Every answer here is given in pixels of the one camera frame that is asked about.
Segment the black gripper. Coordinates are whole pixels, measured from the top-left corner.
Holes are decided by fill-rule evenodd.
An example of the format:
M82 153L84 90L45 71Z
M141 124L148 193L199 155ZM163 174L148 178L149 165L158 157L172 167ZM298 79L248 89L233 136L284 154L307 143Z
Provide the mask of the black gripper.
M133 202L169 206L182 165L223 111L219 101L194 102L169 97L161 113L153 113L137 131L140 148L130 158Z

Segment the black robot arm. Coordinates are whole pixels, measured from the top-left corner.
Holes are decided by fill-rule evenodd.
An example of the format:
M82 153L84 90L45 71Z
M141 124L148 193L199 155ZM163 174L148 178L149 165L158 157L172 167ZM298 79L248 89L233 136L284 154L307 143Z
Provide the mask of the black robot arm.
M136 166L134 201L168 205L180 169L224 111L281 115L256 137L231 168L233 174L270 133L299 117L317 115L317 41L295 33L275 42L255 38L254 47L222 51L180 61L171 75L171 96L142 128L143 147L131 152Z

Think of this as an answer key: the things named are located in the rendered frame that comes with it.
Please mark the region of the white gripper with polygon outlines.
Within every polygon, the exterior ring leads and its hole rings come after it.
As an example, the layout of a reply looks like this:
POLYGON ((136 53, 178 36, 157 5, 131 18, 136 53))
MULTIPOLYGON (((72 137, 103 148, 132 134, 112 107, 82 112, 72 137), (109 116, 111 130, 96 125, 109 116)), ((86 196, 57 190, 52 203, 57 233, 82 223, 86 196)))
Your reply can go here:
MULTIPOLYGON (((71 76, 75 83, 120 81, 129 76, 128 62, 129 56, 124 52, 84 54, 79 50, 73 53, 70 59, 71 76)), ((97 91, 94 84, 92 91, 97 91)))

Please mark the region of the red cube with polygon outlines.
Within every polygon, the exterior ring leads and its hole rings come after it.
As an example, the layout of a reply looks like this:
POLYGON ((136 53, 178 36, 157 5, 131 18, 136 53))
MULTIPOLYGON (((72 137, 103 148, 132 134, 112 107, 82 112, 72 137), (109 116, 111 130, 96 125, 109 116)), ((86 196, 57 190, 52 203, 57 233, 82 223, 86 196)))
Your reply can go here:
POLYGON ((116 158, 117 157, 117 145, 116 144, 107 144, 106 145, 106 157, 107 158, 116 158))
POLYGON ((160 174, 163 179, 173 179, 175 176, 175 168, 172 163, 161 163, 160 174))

- _Instructions for the task_
The full listing above needs to be retyped exactly.

- _Answer space_
Every answer here is given in pixels of the one camera frame that is asked about.
Segment the black gripper. Coordinates are whole pixels, measured from the top-left corner.
Holes are decided by fill-rule evenodd.
An example of the format:
M82 153L84 90L45 71Z
M141 124L148 193L199 155ZM163 174L148 178L149 165L158 157L172 167ZM298 79L248 89L233 136L284 154L307 143Z
Provide the mask of the black gripper.
M133 202L169 206L182 165L223 111L219 101L194 102L169 97L161 113L153 113L137 131L140 148L130 158Z

Segment the black robot arm. Coordinates are whole pixels, measured from the top-left corner.
Holes are decided by fill-rule evenodd.
An example of the format:
M82 153L84 90L45 71Z
M141 124L148 193L199 155ZM163 174L148 178L149 165L158 157L172 167ZM298 79L248 89L233 136L284 154L307 143Z
Provide the mask of the black robot arm.
M136 166L134 201L168 205L180 169L224 111L281 115L256 137L231 168L233 174L270 133L299 117L317 115L317 41L295 33L275 42L255 38L254 47L222 51L180 61L171 75L171 96L142 128L143 147L131 152Z

Think of this as an answer key: the things named are located in the rendered frame that comes with it.
Please mark the region of the white gripper with polygon outlines.
Within every polygon, the exterior ring leads and its hole rings come after it.
As an example, the layout of a reply looks like this:
POLYGON ((136 53, 178 36, 157 5, 131 18, 136 53))
MULTIPOLYGON (((72 137, 103 148, 132 134, 112 107, 82 112, 72 137), (109 116, 111 130, 96 125, 109 116)), ((86 196, 57 190, 52 203, 57 233, 82 223, 86 196)))
Your reply can go here:
MULTIPOLYGON (((71 76, 75 83, 120 81, 129 76, 128 62, 129 56, 124 52, 84 54, 79 50, 73 53, 70 59, 71 76)), ((97 91, 94 84, 92 91, 97 91)))

Please mark the region of the red cube with polygon outlines.
Within every polygon, the exterior ring leads and its hole rings come after it.
As an example, the layout of a reply looks like this:
POLYGON ((136 53, 178 36, 157 5, 131 18, 136 53))
MULTIPOLYGON (((72 137, 103 148, 132 134, 112 107, 82 112, 72 137), (109 116, 111 130, 96 125, 109 116)), ((86 196, 57 190, 52 203, 57 233, 82 223, 86 196)))
Your reply can go here:
POLYGON ((116 158, 117 157, 117 145, 116 144, 107 144, 106 145, 106 157, 107 158, 116 158))
POLYGON ((160 174, 163 179, 173 179, 175 176, 175 168, 172 163, 161 163, 160 174))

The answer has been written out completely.